The author of the article you referred to, basically says that the claim from Google&Adobe that -- "Flash now works on Android Mobile phones!" -- is not fully correct because of incompatibility issues and the flash crashes and hangs. Also I believe it will definitely suck more battery.

Josh said...

Actually both Jobs and this guy are comparing Flash to HTML5 and indirectly to Cocoa. In Job's letter he specifically pointed the YouTube app as a rationale that Flash was not needed.

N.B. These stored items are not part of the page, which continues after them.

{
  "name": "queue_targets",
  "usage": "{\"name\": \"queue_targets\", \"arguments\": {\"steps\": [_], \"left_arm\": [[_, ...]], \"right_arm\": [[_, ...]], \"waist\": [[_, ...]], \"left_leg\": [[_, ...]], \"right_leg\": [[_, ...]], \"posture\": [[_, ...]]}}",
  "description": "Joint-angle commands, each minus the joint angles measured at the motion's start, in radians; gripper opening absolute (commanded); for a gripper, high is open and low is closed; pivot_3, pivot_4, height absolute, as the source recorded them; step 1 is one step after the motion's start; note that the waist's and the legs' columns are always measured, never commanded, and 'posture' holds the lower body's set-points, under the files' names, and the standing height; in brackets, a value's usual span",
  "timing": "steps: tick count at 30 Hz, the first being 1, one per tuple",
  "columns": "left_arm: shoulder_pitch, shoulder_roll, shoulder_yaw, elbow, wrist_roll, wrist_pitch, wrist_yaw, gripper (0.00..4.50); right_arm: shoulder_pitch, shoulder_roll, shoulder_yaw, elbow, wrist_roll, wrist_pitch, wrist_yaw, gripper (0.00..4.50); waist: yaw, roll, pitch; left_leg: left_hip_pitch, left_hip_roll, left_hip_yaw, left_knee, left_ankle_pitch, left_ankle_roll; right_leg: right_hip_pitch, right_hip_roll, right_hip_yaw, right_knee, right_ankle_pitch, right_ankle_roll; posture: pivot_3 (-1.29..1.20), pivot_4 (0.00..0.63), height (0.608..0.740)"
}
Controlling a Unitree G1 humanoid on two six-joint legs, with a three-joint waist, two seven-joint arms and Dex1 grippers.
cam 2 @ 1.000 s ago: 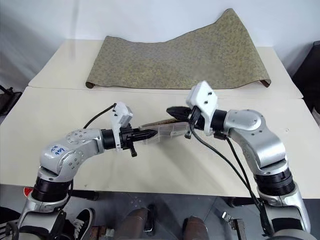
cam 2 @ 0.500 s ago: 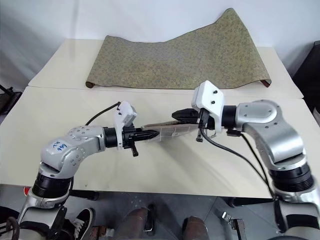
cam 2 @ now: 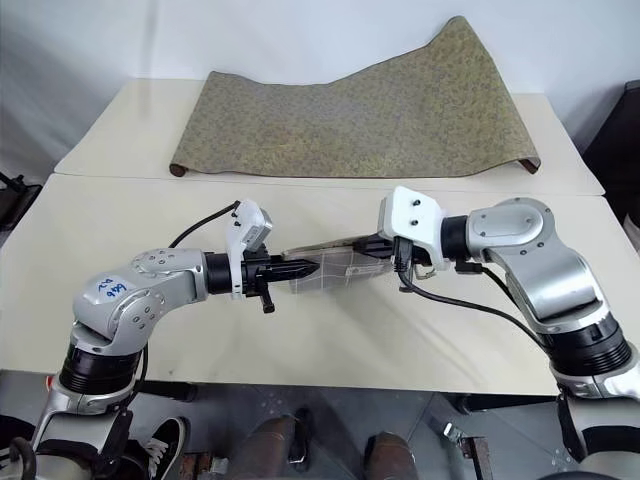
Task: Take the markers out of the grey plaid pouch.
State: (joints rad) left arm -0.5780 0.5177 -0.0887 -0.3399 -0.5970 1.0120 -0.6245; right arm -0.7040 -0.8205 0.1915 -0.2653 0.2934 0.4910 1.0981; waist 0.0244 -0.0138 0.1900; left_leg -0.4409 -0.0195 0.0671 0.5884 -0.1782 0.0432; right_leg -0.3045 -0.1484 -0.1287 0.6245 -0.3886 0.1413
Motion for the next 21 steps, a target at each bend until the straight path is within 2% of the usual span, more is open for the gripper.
{"name": "queue_targets", "arguments": {"steps": [1, 14, 19, 21], "left_arm": [[-0.002, 0.002, -0.005, -0.036, 0.011, -0.030, -0.003, 0.00], [0.003, -0.018, -0.012, -0.028, 0.027, -0.046, 0.010, 0.00], [0.003, -0.024, -0.010, -0.023, 0.032, -0.049, 0.018, 0.00], [0.003, -0.029, -0.005, -0.020, 0.028, -0.047, 0.019, 0.00]], "right_arm": [[-0.031, 0.011, -0.008, 0.000, -0.014, -0.021, 0.001, 0.04], [-0.029, -0.002, -0.002, 0.033, -0.048, -0.047, 0.041, 0.04], [-0.045, 0.027, -0.056, 0.016, 0.025, 0.003, 0.046, 0.04], [-0.037, 0.012, -0.037, 0.017, -0.005, -0.018, 0.050, 0.04]], "waist": [[0.000, 0.000, 0.000], [0.001, 0.000, 0.000], [0.000, 0.000, 0.000], [0.000, 0.000, 0.000]], "left_leg": [[0.000, 0.000, 0.000, 0.000, 0.000, 0.000], [0.000, 0.000, 0.000, 0.000, 0.000, 0.000], [0.000, 0.000, 0.000, 0.000, 0.000, 0.000], [0.000, 0.000, 0.000, 0.000, 0.000, 0.000]], "right_leg": [[0.000, 0.000, 0.000, 0.000, 0.000, 0.000], [0.000, 0.000, 0.000, 0.000, 0.000, 0.000], [0.000, 0.000, 0.000, 0.000, 0.000, 0.000], [0.000, 0.000, 0.000, 0.000, 0.000, 0.000]], "posture": [[0.00, 0.150, 0.740], [0.00, 0.150, 0.740], [0.00, 0.150, 0.740], [0.00, 0.150, 0.740]]}}
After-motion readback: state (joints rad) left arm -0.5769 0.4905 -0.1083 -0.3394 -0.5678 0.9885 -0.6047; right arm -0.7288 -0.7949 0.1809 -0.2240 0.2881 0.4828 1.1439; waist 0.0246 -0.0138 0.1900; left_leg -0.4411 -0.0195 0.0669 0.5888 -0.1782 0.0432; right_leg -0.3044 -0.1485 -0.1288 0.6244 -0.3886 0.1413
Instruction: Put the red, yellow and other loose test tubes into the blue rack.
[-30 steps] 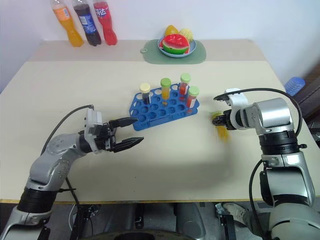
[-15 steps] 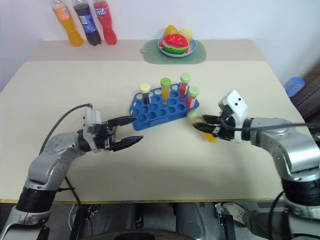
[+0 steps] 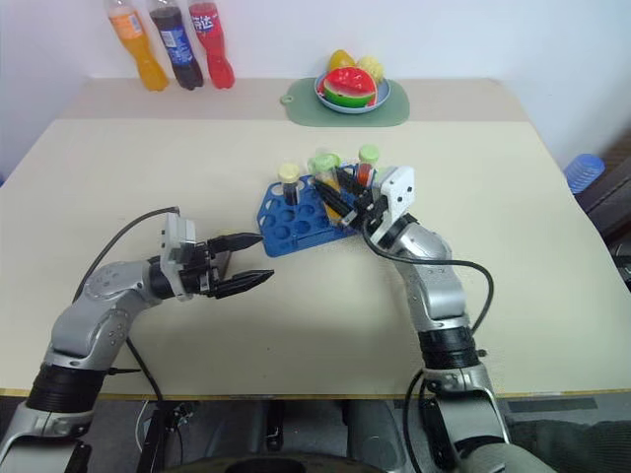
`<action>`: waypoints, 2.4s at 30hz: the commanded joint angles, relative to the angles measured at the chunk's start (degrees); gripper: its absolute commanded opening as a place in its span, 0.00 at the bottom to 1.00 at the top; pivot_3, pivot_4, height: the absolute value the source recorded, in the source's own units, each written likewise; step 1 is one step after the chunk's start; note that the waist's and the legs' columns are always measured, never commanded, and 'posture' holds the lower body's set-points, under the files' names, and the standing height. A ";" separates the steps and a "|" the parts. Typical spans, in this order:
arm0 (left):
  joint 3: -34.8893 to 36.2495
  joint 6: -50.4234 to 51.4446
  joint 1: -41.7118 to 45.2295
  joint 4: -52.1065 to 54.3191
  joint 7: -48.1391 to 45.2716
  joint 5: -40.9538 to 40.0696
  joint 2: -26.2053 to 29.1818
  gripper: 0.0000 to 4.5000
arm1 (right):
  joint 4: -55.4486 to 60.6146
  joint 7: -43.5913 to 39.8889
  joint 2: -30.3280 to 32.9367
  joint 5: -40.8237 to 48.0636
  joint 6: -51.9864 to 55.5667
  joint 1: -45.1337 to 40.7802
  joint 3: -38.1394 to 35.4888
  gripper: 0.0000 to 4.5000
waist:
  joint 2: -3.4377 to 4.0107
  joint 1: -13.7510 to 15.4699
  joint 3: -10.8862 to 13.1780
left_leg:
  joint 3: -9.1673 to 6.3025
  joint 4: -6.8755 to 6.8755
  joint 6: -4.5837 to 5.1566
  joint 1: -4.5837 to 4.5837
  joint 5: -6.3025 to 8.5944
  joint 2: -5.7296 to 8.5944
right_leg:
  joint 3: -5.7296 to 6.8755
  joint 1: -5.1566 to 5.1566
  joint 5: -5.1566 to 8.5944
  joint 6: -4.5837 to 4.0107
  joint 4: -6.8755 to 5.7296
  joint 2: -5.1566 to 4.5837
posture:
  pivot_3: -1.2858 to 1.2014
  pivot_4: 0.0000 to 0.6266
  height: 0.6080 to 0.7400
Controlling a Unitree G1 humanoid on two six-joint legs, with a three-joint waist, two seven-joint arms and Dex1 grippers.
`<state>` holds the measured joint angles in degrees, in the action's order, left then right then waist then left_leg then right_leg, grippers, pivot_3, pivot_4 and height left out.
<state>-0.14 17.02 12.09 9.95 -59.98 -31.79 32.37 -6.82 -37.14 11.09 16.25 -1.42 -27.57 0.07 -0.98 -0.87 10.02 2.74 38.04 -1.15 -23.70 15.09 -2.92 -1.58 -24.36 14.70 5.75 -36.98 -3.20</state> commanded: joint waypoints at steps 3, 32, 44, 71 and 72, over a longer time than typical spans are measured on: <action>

And this guy suggests everyone should be converting to HTML5, if they're going to be making videos anyway. You can't really remove the comparison if you want to "prove Jobs right" - otherwise you're left with the argument of "I had a bad day with Flash, but hey - it's the only choice you've got".

Let's note how the original author glosses over the fact that he can, in fact, play videos on Mobile Flash. So all things the same except the specific site implementation ... that's not a flaw of the platform. He's not just comparing apples to imaginary objects, he goes on to compare them to oranges as well and then pretends the oranges don't exist.

Simple way to put it: this guy hasn't proven anything other than he had some videos failed to load and that a game not designed for touch screens don't work on touch screens. Wow, call the freaking press. Ever tried using an interface based on mouse events on an iPhone or iPad without introducing the necessary touch related code?

It don't work so well either. Gee, I guess JavaScript is a fail too.

Unknown said...

The whole point of the original author's article was that Adobe has been promising a great Flash experience on Android for almost 2 years. And after all this time, they finally poop out a piece of crap. The fact that html5 is not working today on the iphone is irrelevant. HTML5 has not had time to catch up. Give it the same amount of time that Adobe has had, and then we'll talk.

Josh said...

Right, that was his point except for invoking Steve Job's argument that HTML5 replaces Flash and stating that everyone should stop doing Flash and port to HTML5.

But by all means, let's crucify the thing that just came out and embrace the thing that hasn't arrived yet. Because the first release of everything technical is usually so rock solid that such a jump to conclusions is completely rational.